Drop the images; return everything else in the listing below exactly.

[Given information Boundary: Start]

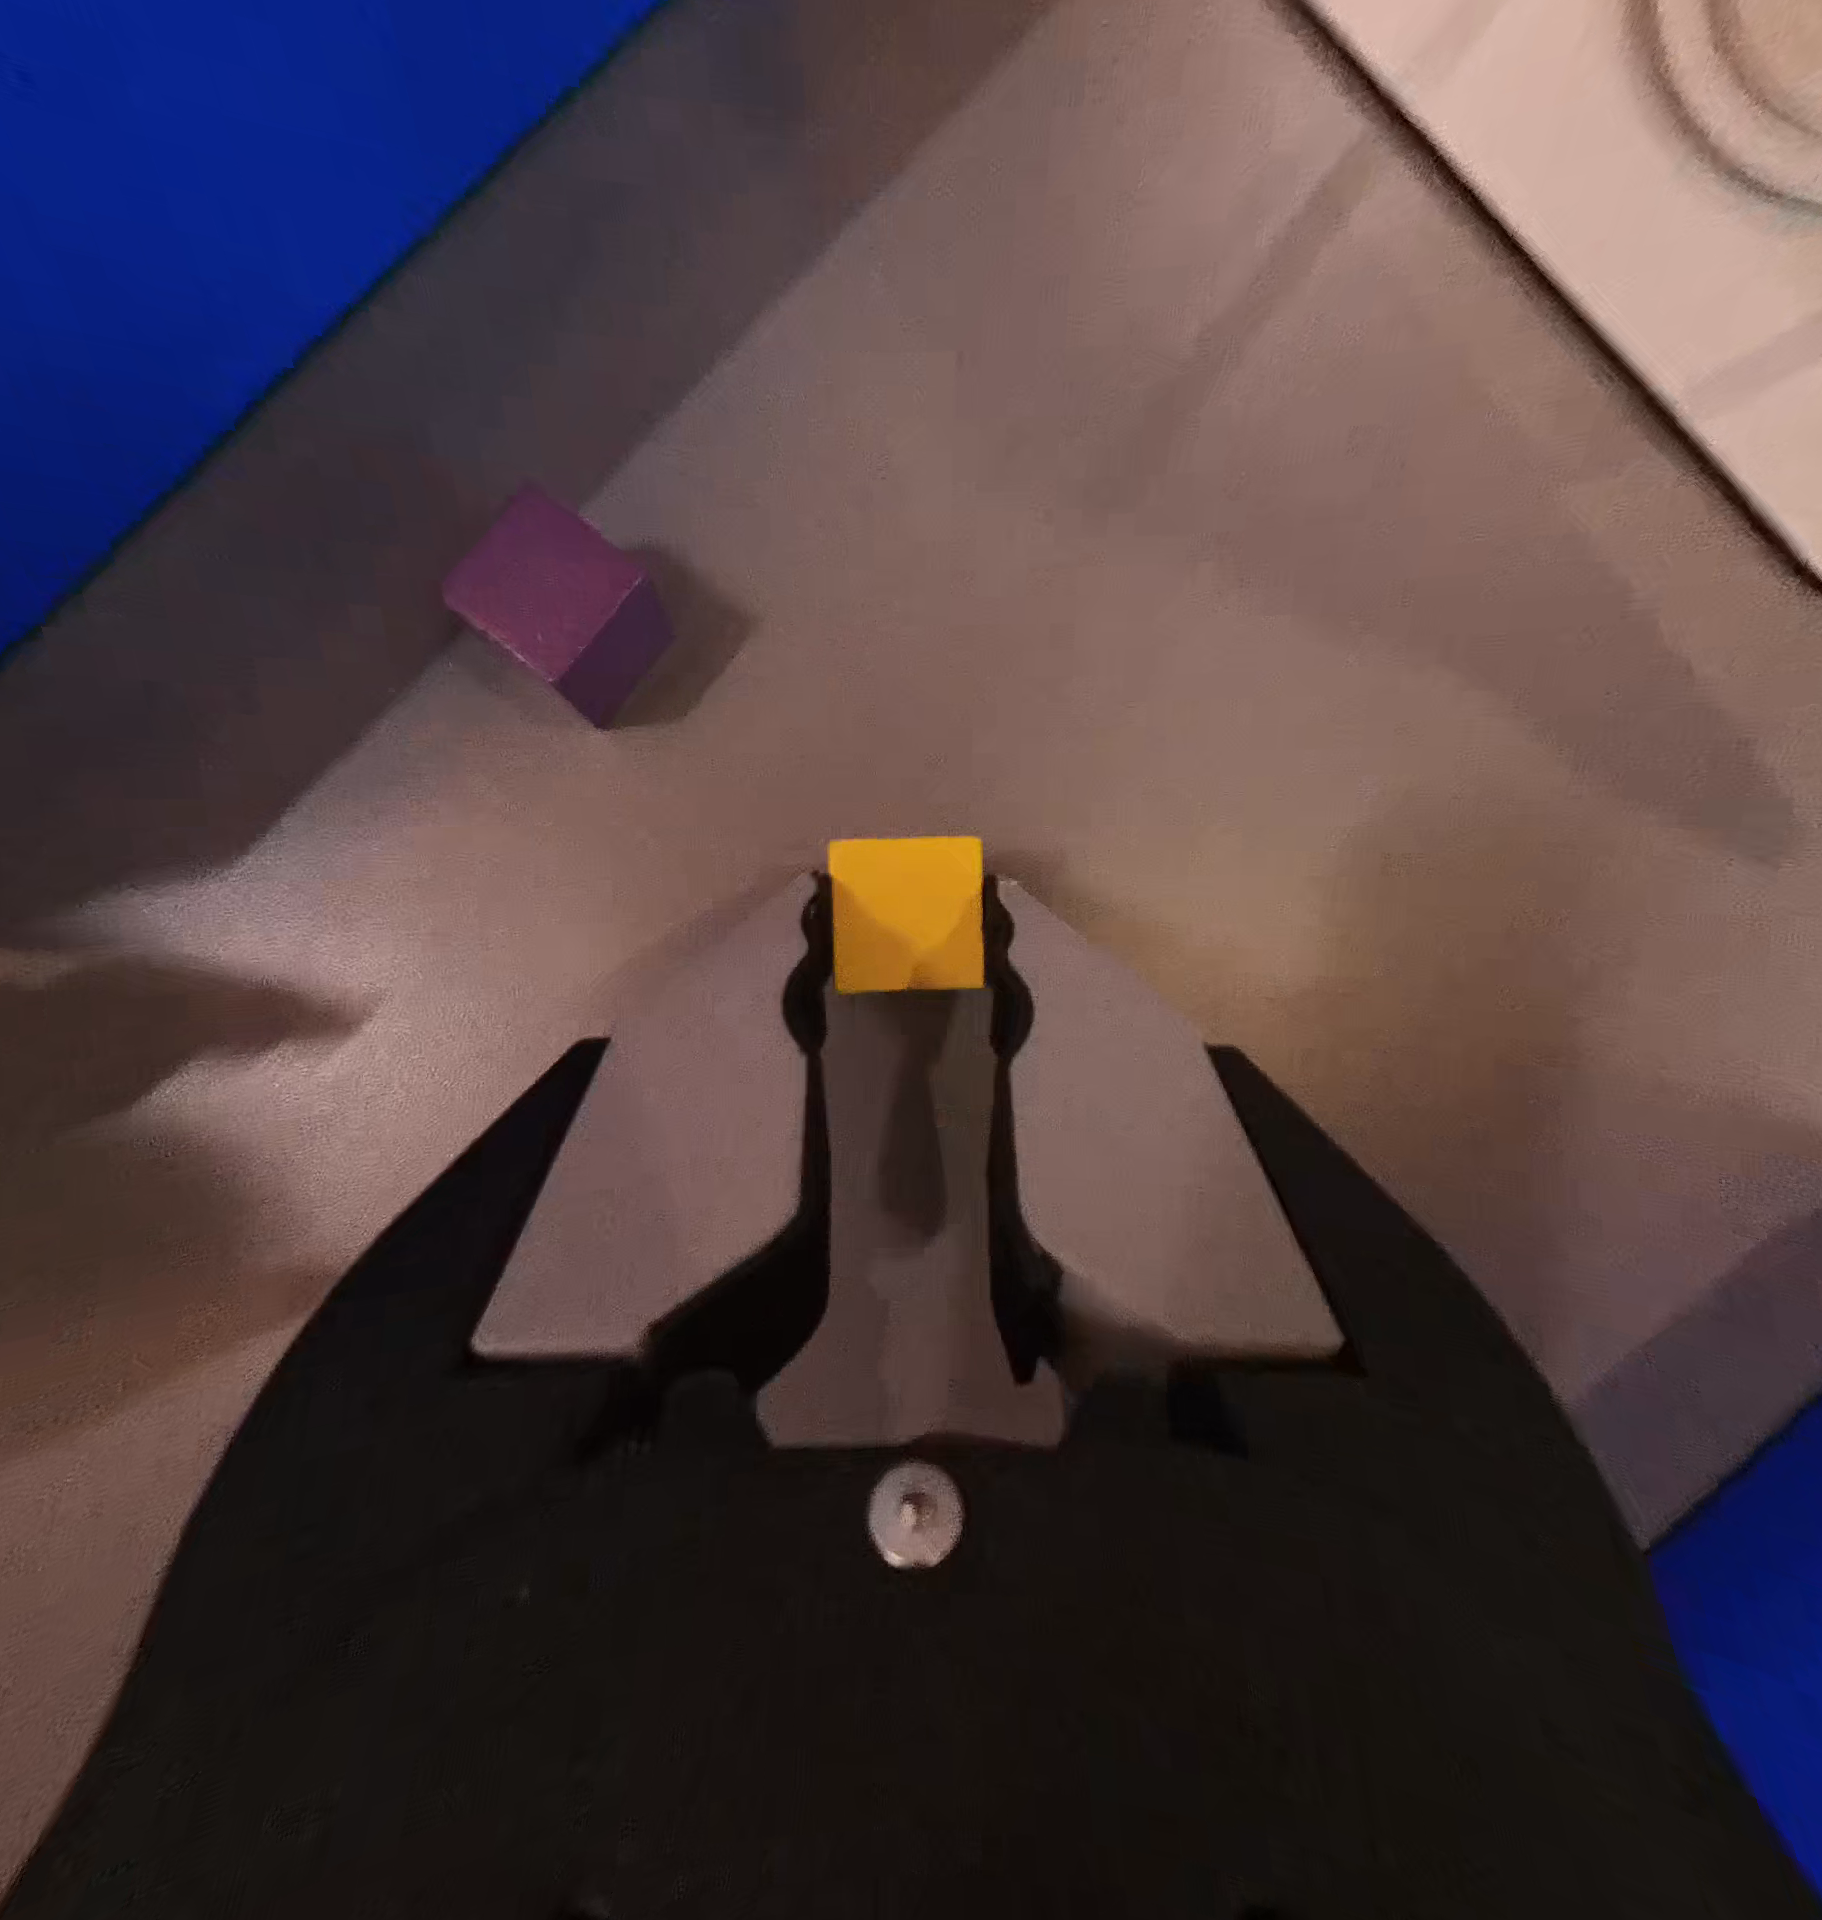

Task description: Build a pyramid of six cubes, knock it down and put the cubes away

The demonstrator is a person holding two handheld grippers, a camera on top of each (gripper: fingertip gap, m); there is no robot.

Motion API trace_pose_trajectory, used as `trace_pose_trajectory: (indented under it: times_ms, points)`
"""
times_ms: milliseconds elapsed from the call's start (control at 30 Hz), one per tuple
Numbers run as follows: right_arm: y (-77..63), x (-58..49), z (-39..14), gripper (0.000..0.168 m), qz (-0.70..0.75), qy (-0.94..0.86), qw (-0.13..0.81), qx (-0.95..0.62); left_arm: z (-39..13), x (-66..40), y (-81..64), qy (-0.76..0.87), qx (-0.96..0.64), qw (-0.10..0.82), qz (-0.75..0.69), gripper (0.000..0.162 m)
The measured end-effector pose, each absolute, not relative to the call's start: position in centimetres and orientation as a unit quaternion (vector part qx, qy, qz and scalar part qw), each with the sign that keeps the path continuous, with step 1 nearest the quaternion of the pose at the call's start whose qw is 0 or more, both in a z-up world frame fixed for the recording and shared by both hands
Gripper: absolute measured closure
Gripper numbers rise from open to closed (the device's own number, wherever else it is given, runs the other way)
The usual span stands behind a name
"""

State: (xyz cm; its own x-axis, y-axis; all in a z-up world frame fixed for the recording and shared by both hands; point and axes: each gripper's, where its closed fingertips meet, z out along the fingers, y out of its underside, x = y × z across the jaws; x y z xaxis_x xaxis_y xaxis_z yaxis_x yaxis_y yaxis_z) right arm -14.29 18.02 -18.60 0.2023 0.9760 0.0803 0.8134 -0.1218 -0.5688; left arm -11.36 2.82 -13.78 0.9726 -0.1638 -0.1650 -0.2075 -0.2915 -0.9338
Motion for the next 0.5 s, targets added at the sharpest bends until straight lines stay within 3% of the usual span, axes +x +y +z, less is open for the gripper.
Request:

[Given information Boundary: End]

■ Exercise result ■
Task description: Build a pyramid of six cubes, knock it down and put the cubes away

The demonstrator is a person holding two handheld grippers, a camera on top of each (gripper: fingertip gap, m); there is no robot.

Motion API trace_pose_trajectory, used as `trace_pose_trajectory: (indented under it: times_ms, points)`
"""
times_ms: milliseconds elapsed from the call's start (control at 30 Hz), one per tuple
Numbers run as follows: right_arm: y (-77..63), x (-58..49), z (-39..14), gripper (0.000..0.168 m), qz (-0.70..0.75), qy (-0.94..0.86), qw (-0.13..0.81), qx (-0.95..0.62); left_arm: z (-39..13), x (-66..40), y (-81..64), qy (-0.76..0.87), qx (-0.96..0.64), qw (-0.10..0.82), qz (-0.75..0.69), gripper (0.000..0.162 m)
The measured end-effector pose, each absolute, not relative to the call's start: position in centimetres and orientation as a unit quaternion (vector part qx, qy, qz and scalar part qw), each with the sign that keeps the path continuous, with step 1 nearest the quaternion of the pose at the call's start whose qw is 0 or more, both in a z-up world frame fixed for the recording and shared by both hands
Gripper: absolute measured closure
Gripper numbers rise from open to closed (the device's own number, wherever else it is given, runs the other way)
The usual span stands behind a name
"""

State: (xyz cm; its own x-axis, y-axis; all in a z-up world frame fixed for the recording and shared by both hands; point and axes: each gripper's, where its closed fingertips meet, z out along the fingers, y out of its underside, x = y × z across the jaws; x y z xaxis_x xaxis_y xaxis_z yaxis_x yaxis_y yaxis_z) right arm -14.29 18.02 -18.60 0.2023 0.9760 0.0803 0.8134 -0.1218 -0.5688; left arm -11.36 2.82 -13.78 0.9726 -0.1638 -0.1650 -0.2075 -0.2915 -0.9338
Motion for the next 0.5 s, targets added at the sharpest bends until straight lines stay within 3% of the usual span, axes +x +y +z, less is open for the gripper.
Request:

Nothing more is required for this answer.